# Männchen sagen, wo es nicht hineinlaufen darf



## thomas.g (30. Mrz 2005)

Hi,

ich hätte da mal eine kurze Frage:







Hier könnt ihr vl ein Bildsehen, welches eine kleine Welt darstellt, und ein Männchen.

*Wie bringe ich jetzt das Männchen am leichtesten dazu, nicht in das Rechteck(dass ein Haus darstellen soll) reinzulaufen?*

Danke, Thomas G


----------



## thomas.g (30. Mrz 2005)

ich habe auf ein schöner gezeichnetes Männchen einen KeyListener gelegt, welcher erlaubt, das Männchen mit den Pfeiltasten zu steuern, doch er müsste bei Berührung des Hauses stehen bleiben!

Doch wie?


----------



## DP (30. Mrz 2005)

da gibt es fertige algorithmen um den kürzesten weg inkl. kollision etc. zu finden. mir fällt das schlagwort für die suche nicht ein...


----------



## thomas.g (30. Mrz 2005)

mhm.......


----------



## DP (30. Mrz 2005)

hier z.b.: http://www.infosun.fmi.uni-passau.de/br/lehrstuhl/Kurse/ea_0102/Kapitel-0+1.pdf

oder such mal nach der heuristischen suche etc...


----------



## Illuvatar (30. Mrz 2005)

das männchen als polygon speichern, das rechteck auch, und mit Polygon#contains(Polygon) prüfen, ob es sich überschneidet.


----------



## 0xdeadbeef (30. Mrz 2005)

Hier gibt's doch gerade in mindestens zwei anderen Threads Diskussionen zu Kollisionsabfragen...


----------



## DarKestSun (31. Mrz 2005)

als autor des kollisions threads kann ich dir schon mal antwort geben.
mein kollision-system funktioniert perfekt, (Netzwerk und schusswaffen mal nicht beachtet   )

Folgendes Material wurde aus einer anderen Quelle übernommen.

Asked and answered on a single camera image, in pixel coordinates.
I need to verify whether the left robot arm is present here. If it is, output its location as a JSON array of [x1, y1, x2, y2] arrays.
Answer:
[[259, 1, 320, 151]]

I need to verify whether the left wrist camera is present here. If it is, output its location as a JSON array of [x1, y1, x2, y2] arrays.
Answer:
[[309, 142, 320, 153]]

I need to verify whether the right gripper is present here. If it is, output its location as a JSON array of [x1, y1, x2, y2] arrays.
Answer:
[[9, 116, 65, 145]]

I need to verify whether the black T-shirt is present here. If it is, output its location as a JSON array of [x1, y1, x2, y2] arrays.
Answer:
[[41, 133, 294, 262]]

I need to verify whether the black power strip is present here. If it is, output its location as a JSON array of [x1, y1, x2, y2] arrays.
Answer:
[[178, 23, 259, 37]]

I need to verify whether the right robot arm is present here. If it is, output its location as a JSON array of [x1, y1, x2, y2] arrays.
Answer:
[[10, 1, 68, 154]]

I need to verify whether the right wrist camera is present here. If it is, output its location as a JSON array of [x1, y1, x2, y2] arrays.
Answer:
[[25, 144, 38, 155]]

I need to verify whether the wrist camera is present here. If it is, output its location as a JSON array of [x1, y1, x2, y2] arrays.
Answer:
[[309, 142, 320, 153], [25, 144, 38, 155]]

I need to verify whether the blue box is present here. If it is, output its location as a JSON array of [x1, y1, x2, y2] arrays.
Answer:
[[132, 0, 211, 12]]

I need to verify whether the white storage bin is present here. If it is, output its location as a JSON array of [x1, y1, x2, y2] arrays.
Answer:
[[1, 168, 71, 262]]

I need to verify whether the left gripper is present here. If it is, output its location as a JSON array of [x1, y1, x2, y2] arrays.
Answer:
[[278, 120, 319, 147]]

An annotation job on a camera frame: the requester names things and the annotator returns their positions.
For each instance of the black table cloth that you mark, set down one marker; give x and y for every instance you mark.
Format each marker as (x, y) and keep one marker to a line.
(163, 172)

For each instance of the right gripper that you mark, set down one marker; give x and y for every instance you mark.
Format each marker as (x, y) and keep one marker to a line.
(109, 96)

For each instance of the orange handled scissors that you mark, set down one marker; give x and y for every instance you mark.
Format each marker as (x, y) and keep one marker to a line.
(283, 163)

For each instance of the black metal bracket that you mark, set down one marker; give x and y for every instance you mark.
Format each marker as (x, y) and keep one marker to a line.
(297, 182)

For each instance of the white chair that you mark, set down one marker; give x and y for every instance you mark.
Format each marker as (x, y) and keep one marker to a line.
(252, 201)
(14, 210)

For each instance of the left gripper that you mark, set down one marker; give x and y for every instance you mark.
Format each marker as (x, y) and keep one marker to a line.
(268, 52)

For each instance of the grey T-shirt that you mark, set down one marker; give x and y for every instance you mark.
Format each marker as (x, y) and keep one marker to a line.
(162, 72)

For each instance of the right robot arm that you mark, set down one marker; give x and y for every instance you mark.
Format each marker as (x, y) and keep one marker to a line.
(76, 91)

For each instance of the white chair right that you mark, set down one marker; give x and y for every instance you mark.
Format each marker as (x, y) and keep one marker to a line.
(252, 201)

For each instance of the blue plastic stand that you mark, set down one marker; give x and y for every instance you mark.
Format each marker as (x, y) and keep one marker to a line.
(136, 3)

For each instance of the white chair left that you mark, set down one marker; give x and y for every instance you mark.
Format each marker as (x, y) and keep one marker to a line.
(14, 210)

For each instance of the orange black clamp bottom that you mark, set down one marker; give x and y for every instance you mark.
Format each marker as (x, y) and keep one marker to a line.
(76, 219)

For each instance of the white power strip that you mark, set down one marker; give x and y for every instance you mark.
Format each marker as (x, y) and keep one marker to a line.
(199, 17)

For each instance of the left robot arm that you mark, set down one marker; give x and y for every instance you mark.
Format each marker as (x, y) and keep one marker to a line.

erstmal die frage:willst du dieses haus (oder andere maps) selber zeichnen und als bild laden
oder nur in , bsp einem array, speichern?

grundsätzlich gilt folgendes:


```
if (x_männchen > x_haus     &&     x_männchen <x_haus + width_haus){
 //männchen knallt von rechts in das haus

if (x_männchen+width_männchen > x_haus     &&     x_männchen+width_männchen <x_haus + width_haus){
//männchen knallt von links in das haus
```

mit y gilt dasselbe


----------



## thomas.g (31. Mrz 2005)

Danke für die Antwort, ich probiere gerade deine Antwort aus und ein selbst entwickeltes System:

Bei jedem Klick auf die Pfeiltaste geht das Männchen eine Bestimmte Länge weiter, dh man kann ein Netz der Map erstellen, da der Abstand zwischen den X und Y Achsen (Schritten) immer gleich ist!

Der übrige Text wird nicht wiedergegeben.